Oh and difficult child and his friend S tried to talk husband into letting them take Chester. (For those of you who haven't followed the threads on WC of the saga of the stray now known as Chester, he's a stray I found almost two weeks ago.) According to S, his dad got Chester out in the country somewhere but the dog got loose and wound up at our house. Ummmm.....that's quite the co-inkidink, don't you think? :tongue: husband told him we would have to talk to his dad first.

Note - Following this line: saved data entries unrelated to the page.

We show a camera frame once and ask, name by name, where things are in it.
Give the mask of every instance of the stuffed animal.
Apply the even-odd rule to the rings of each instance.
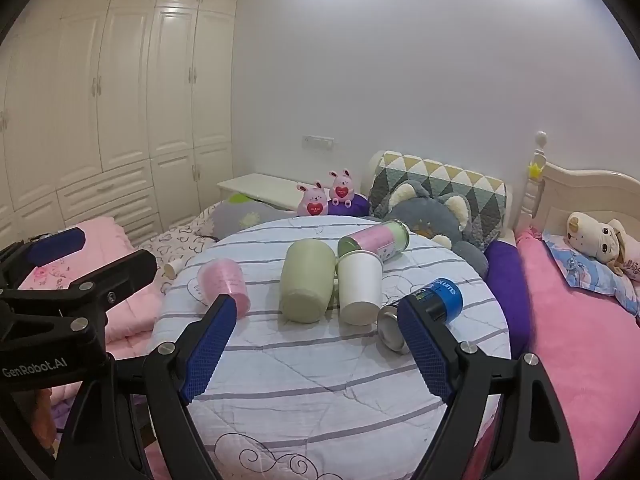
[[[484,279],[489,263],[484,253],[462,239],[471,230],[471,208],[466,198],[450,193],[437,199],[415,180],[396,188],[389,198],[389,213],[385,220],[403,222],[416,234],[430,238],[452,250]]]
[[[298,184],[296,187],[304,193],[300,204],[298,204],[298,216],[329,214],[329,201],[327,200],[322,184],[316,182],[313,187]]]
[[[329,174],[335,177],[334,183],[329,190],[329,198],[332,203],[338,205],[344,202],[345,207],[351,207],[351,200],[353,200],[355,190],[353,189],[353,180],[351,180],[349,170],[342,170],[342,175],[338,175],[335,171],[330,171]]]
[[[571,247],[596,258],[617,275],[640,281],[640,242],[628,235],[618,220],[604,224],[585,213],[571,213],[566,238]]]

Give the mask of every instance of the blue can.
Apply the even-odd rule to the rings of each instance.
[[[398,305],[409,301],[417,310],[429,314],[437,322],[448,323],[462,312],[462,293],[458,286],[447,278],[439,278],[429,285],[408,294],[380,309],[378,313],[378,334],[390,350],[408,354],[409,348],[398,327]]]

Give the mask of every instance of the green cup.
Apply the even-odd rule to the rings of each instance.
[[[280,276],[280,310],[287,319],[314,323],[324,315],[334,291],[335,253],[323,241],[293,242]]]

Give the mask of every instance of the pink bedsheet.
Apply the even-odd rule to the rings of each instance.
[[[640,412],[640,328],[613,298],[569,288],[544,243],[518,237],[540,356],[574,441],[580,480],[593,480]]]
[[[60,258],[44,267],[36,267],[20,288],[67,288],[73,280],[134,251],[122,227],[113,218],[98,217],[80,222],[86,241],[82,250]],[[116,359],[144,355],[151,337],[162,295],[157,283],[133,294],[110,311],[105,328],[107,351]],[[76,394],[79,383],[53,389],[52,404]]]

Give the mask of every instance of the pink plastic cup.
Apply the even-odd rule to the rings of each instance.
[[[246,283],[242,269],[235,261],[219,258],[204,264],[198,272],[198,283],[208,304],[213,304],[220,294],[228,294],[236,302],[238,318],[249,312],[251,304]]]

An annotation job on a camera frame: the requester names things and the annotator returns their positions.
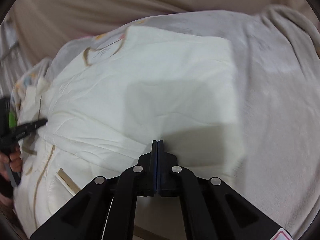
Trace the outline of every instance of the fleece blanket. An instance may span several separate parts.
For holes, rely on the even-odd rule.
[[[218,36],[231,42],[247,153],[234,173],[233,187],[298,239],[320,208],[320,60],[317,55],[320,36],[316,28],[298,12],[282,6],[268,7],[255,16],[204,11],[150,17],[129,25],[136,24],[177,33]],[[66,44],[44,78],[53,80],[58,74],[55,70],[60,72],[88,44],[98,48],[119,40],[129,25],[103,37]],[[16,102],[23,101],[25,93],[22,94],[14,93],[12,97]],[[15,107],[22,117],[23,111],[18,105]],[[47,147],[45,150],[50,155],[52,148],[45,141],[40,143],[41,140],[36,140],[37,147]],[[37,160],[28,155],[24,171],[32,174]],[[43,183],[42,175],[39,174],[39,185]],[[21,190],[16,191],[16,199],[28,192],[28,176],[24,176],[24,180],[26,183],[21,185]],[[20,205],[16,208],[21,220],[27,219],[23,214],[29,206],[23,201],[17,201],[16,205]],[[164,229],[158,224],[154,232]]]

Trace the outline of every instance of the white garment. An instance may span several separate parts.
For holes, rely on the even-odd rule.
[[[57,179],[59,168],[82,188],[135,165],[152,140],[164,139],[166,151],[197,176],[232,184],[244,156],[234,74],[227,40],[146,26],[77,56],[42,96],[45,154],[28,181],[34,228],[72,197]]]

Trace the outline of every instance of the red and white label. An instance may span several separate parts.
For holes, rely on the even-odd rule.
[[[293,240],[292,237],[285,231],[283,228],[279,229],[279,231],[271,238],[271,240]]]

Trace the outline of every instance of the person's arm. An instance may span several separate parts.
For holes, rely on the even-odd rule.
[[[16,146],[15,150],[15,152],[10,154],[10,158],[2,152],[0,152],[0,176],[2,176],[7,181],[10,181],[10,179],[4,167],[4,163],[10,163],[12,171],[18,172],[22,170],[22,160],[20,158],[21,152],[19,146]],[[13,199],[7,198],[2,194],[0,194],[0,201],[6,206],[13,205]]]

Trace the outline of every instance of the bed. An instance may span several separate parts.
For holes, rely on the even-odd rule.
[[[226,26],[225,23],[232,22],[230,19],[234,17],[238,25]],[[317,56],[319,33],[312,27],[312,24],[305,24],[305,22],[307,22],[306,19],[298,17],[291,10],[272,7],[255,17],[215,11],[151,17],[131,23],[131,25],[152,26],[178,33],[194,34],[193,31],[196,31],[199,36],[220,36],[232,41],[239,72],[236,86],[240,95],[240,115],[245,127],[244,141],[248,151],[247,160],[237,170],[234,187],[272,219],[288,228],[296,239],[299,239],[305,232],[301,239],[308,237],[308,234],[316,233],[314,228],[316,228],[316,215],[319,210],[317,207],[319,193],[317,193],[316,182],[318,159],[312,154],[316,152],[317,144],[311,143],[317,141],[318,131],[315,121],[317,120],[318,99],[314,91],[318,86],[316,66],[319,64]],[[220,28],[214,29],[212,25],[220,26]],[[88,46],[106,46],[119,39],[126,27],[104,36],[72,41],[61,49],[52,64],[42,62],[38,68],[45,68],[45,75],[49,75],[47,79],[52,81],[64,66]],[[268,48],[268,44],[274,42],[271,33],[282,37],[284,47],[291,49],[293,47],[294,53],[291,54],[290,59],[283,59],[281,51],[277,54],[274,49]],[[303,42],[304,46],[300,46],[300,42],[296,42],[295,39],[306,42]],[[271,63],[264,61],[268,58],[268,54],[261,55],[261,52],[267,49],[278,55]],[[258,66],[261,66],[261,62],[264,62],[263,66],[270,67],[274,64],[281,67],[259,70]],[[286,69],[288,65],[296,72],[292,73],[293,69],[291,72]],[[285,115],[278,115],[280,109]],[[291,114],[291,109],[295,109],[296,112]],[[299,127],[297,133],[293,131],[295,126]],[[278,152],[286,152],[286,154],[279,155]],[[76,181],[70,171],[68,172],[68,168],[64,169]],[[281,176],[277,173],[279,170],[282,171]],[[79,181],[76,182],[80,187],[84,186]]]

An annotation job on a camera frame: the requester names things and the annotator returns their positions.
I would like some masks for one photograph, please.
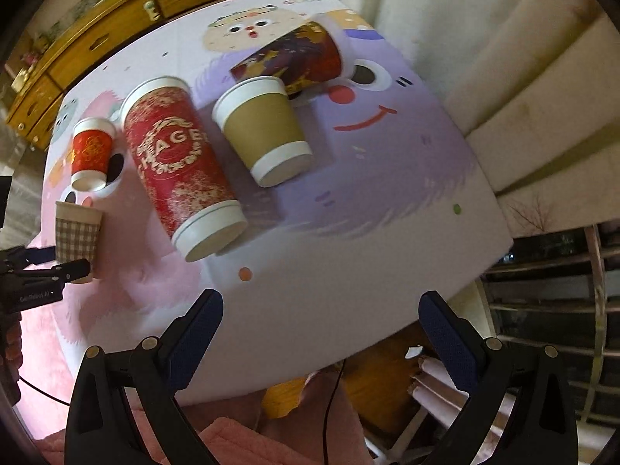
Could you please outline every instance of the checkered paper cup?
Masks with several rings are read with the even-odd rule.
[[[56,260],[63,264],[85,258],[91,263],[91,273],[72,283],[92,281],[102,216],[98,209],[56,202]]]

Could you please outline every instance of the wooden dresser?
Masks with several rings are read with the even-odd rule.
[[[64,93],[110,54],[182,13],[220,0],[102,0],[45,52],[10,107],[7,123],[41,150]]]

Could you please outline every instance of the orange dot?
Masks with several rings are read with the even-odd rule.
[[[250,281],[252,279],[252,271],[250,271],[249,267],[242,267],[239,270],[239,279],[241,281]]]

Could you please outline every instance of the black cable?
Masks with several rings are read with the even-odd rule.
[[[55,400],[58,403],[62,403],[64,405],[70,405],[68,402],[64,402],[64,400],[60,400],[57,399],[56,397],[52,397],[49,393],[45,393],[43,390],[41,390],[41,388],[37,388],[36,386],[34,386],[32,383],[29,383],[28,381],[26,381],[22,376],[19,376],[19,380],[23,381],[24,383],[26,383],[28,386],[30,386],[33,390],[38,391],[39,393],[41,393],[42,395],[45,395],[46,397],[50,397],[52,400]]]
[[[329,410],[332,408],[332,402],[334,402],[334,397],[336,396],[336,390],[338,389],[338,385],[340,384],[340,378],[342,377],[342,372],[345,370],[346,360],[342,361],[342,366],[340,367],[340,372],[338,373],[338,379],[336,379],[336,386],[334,386],[334,391],[332,392],[332,396],[329,398],[329,403],[327,404],[327,409],[325,410],[325,419],[323,420],[323,463],[324,465],[329,465],[329,457],[327,456],[327,419],[329,418]]]

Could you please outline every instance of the screw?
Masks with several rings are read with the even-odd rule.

difficult child also informed us that he now has a girlfriend which scares the daylights out of me. She's almost 17, he's 19 and I doubt her parents know how old he is. S's parents, we think, are also using difficult child as a live in baby sitter apparently. They are out of state and difficult child is there with S who is younger than difficult child as well as a younger sibling. Supposedly, they recently kicked their own oldest out so I guess they have the room for difficult child.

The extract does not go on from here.